Le premier ministre pakistanais, Imran Khan, dont le pays est considéré comme un allié des talibans, a fait l'éloge d'une rare occasion de mettre fin à 40 ans de guerre en Afghanistan, tout en appelant les talibans à assurer la présence de tous les groupes ethniques au sein de leur gouvernement.

Ebrahim Raïssi et Emomali Rakhmon.

Le président iranien Ebrahim Raïssi et son homologue du Tadjikistan Emomali Rakhmon.

Photo : Reuters / DIDOR SADULLOEV

Adhésion de l’Iran

Par ailleurs, le sommet de l’OCS a approuvé l’adhésion de l’Iran comme membre à part entière, un bon coup diplomatique pour le nouveau président iranien.

Pour souligner l’importance de cette adhésion, le président Ebrahim Raïssi a effectué son premier voyage à l’étranger en se rendant dans la capitale du Tadjikistan pour assister au sommet.

L'Iran a demandé à rejoindre l'OCS dès 2008, avec l’appui de la Russie, mais sa candidature avait été ralentie par les sanctions imposées par les Nations unies et Washington avant la signature de l’accord sur le nucléaire en 2015.

L’Iran compte sur cette adhésion pour contourner les sanctions américaines, qui étouffent son économie depuis le retrait unilatéral de Washington, en 2018, sous Donald Trump.
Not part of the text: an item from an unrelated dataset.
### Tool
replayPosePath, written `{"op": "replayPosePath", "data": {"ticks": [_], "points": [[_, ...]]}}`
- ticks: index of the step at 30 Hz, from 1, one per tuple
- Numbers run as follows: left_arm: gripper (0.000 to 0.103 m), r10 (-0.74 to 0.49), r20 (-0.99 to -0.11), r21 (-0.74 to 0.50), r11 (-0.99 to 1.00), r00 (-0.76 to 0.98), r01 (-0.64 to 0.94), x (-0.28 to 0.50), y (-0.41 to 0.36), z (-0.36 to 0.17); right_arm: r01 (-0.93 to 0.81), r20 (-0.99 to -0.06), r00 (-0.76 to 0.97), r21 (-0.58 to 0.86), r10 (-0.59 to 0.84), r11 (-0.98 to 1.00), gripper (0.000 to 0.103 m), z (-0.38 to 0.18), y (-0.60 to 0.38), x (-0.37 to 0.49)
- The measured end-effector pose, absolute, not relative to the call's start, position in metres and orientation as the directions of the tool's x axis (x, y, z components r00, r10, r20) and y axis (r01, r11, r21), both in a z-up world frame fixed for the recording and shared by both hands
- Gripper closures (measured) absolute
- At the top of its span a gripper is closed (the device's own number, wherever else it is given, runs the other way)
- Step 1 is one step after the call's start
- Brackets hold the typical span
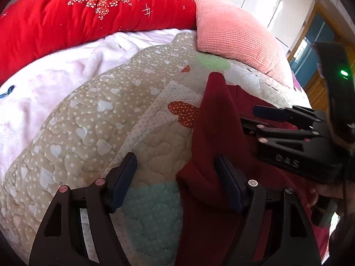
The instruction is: Fold small clothes
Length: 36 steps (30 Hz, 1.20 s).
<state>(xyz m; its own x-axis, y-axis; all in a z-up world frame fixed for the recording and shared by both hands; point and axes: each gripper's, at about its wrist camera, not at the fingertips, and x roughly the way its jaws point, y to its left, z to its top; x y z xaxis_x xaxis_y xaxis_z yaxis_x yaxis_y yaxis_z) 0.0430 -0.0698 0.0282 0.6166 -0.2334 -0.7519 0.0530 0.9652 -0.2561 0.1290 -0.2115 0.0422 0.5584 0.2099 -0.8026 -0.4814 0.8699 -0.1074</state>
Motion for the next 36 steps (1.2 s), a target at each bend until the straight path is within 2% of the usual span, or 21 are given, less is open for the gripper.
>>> {"op": "replayPosePath", "data": {"ticks": [2, 3, 4, 6, 8, 11, 13, 15, 20, 21, 24, 30, 32, 36], "points": [[0.028, -0.245, -0.75, -0.269, 0.961, 0.615, 0.055, 0.044, -0.069, 0.028, -0.471, -0.807, 0.546, -0.075, 0.224, 0.879, 0.06, 0.038, -0.213, 0.136], [0.028, -0.25, -0.748, -0.276, 0.96, 0.615, 0.055, 0.044, -0.068, 0.028, -0.472, -0.809, 0.528, -0.027, 0.258, 0.881, 0.079, 0.038, -0.217, 0.137], [0.027, -0.255, -0.746, -0.282, 0.958, 0.615, 0.056, 0.044, -0.068, 0.028, -0.473, -0.812, 0.511, 0.008, 0.282, 0.881, 0.093, 0.039, -0.217, 0.138], [0.027, -0.261, -0.744, -0.288, 0.956, 0.616, 0.056, 0.043, -0.067, 0.028, -0.469, -0.809, 0.527, -0.019, 0.262, 0.883, 0.099, 0.042, -0.214, 0.134], [0.027, -0.258, -0.743, -0.285, 0.957, 0.617, 0.057, 0.043, -0.067, 0.028, -0.453, -0.797, 0.545, -0.019, 0.26, 0.891, 0.1, 0.049, -0.216, 0.134], [0.027, -0.247, -0.746, -0.271, 0.961, 0.618, 0.057, 0.042, -0.069, 0.028, -0.339, -0.759, 0.614, -0.007, 0.216, 0.941, 0.103, 0.057, -0.228, 0.146], [0.027, -0.25, -0.746, -0.274, 0.96, 0.617, 0.057, 0.043, -0.069, 0.028, -0.286, -0.773, 0.615, -0.033, 0.157, 0.958, 0.103, 0.046, -0.228, 0.157], [0.026, -0.252, -0.746, -0.277, 0.959, 0.616, 0.058, 0.043, -0.069, 0.028, -0.289, -0.795, 0.582, -0.008, 0.17, 0.957, 0.103, 0.034, -0.228, 0.158], [0.025, -0.25, -0.749, -0.27, 0.961, 0.614, 0.061, 0.044, -0.07, 0.028, -0.253, -0.75, 0.633, 0.032, 0.191, 0.967, 0.099, 0.055, -0.256, 0.112], [0.025, -0.249, -0.749, -0.269, 0.961, 0.614, 0.062, 0.044, -0.07, 0.029, -0.252, -0.749, 0.635, 0.033, 0.191, 0.967, 0.093, 0.058, -0.262, 0.101], [0.025, -0.245, -0.751, -0.263, 0.963, 0.614, 0.063, 0.044, -0.071, 0.028, -0.221, -0.754, 0.635, 0.031, 0.168, 0.975, 0.06, 0.059, -0.287, 0.06], [0.024, -0.215, -0.761, -0.222, 0.973, 0.613, 0.065, 0.046, -0.076, 0.027, -0.053, -0.786, 0.618, -0.069, -0.021, 0.996, 0.058, 0.027, -0.335, 0.032], [0.023, -0.204, -0.764, -0.209, 0.976, 0.612, 0.064, 0.046, -0.077, 0.027, -0.027, -0.773, 0.634, 0.013, 0.027, 1.0, 0.058, 0.026, -0.352, 0.032], [0.023, -0.204, -0.764, -0.209, 0.976, 0.612, 0.064, 0.046, -0.076, 0.027, 0.044, -0.748, 0.663, 0.082, 0.033, 0.996, 0.057, 0.05, -0.37, 0.007]]}}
Le président iranien s'est félicité de la possibilité pour son pays de participer ainsi au projet chinois de nouvelles routes de la soie.

Lui emboîtant le pas, la télévision iranienne a vanté l'accès aux énormes marchés du sous-continent asiatique que l'appartenance à l'OCS va garantir à Téhéran.

Dans son discours, le président iranien a comparé les sanctions américaines à du terrorisme et invité les autres membres de l'organisation à l'aider à les contourner.

Rien ne peut empêcher l'Iran de développer des activités nucléaires conformes au droit international.

Une citation de :Ebrahim Raïssi, président d'Iran

Par ailleurs, l'Iran a annoncé la tenue en octobre d’une réunion quadripartite (Russie, Iran, Chine, Pakistan) sur l'Afghanistan.

Signe que l’Iran compte à son tour peser sur l’avenir de ce pays avec lequel elle partage également une frontière importante.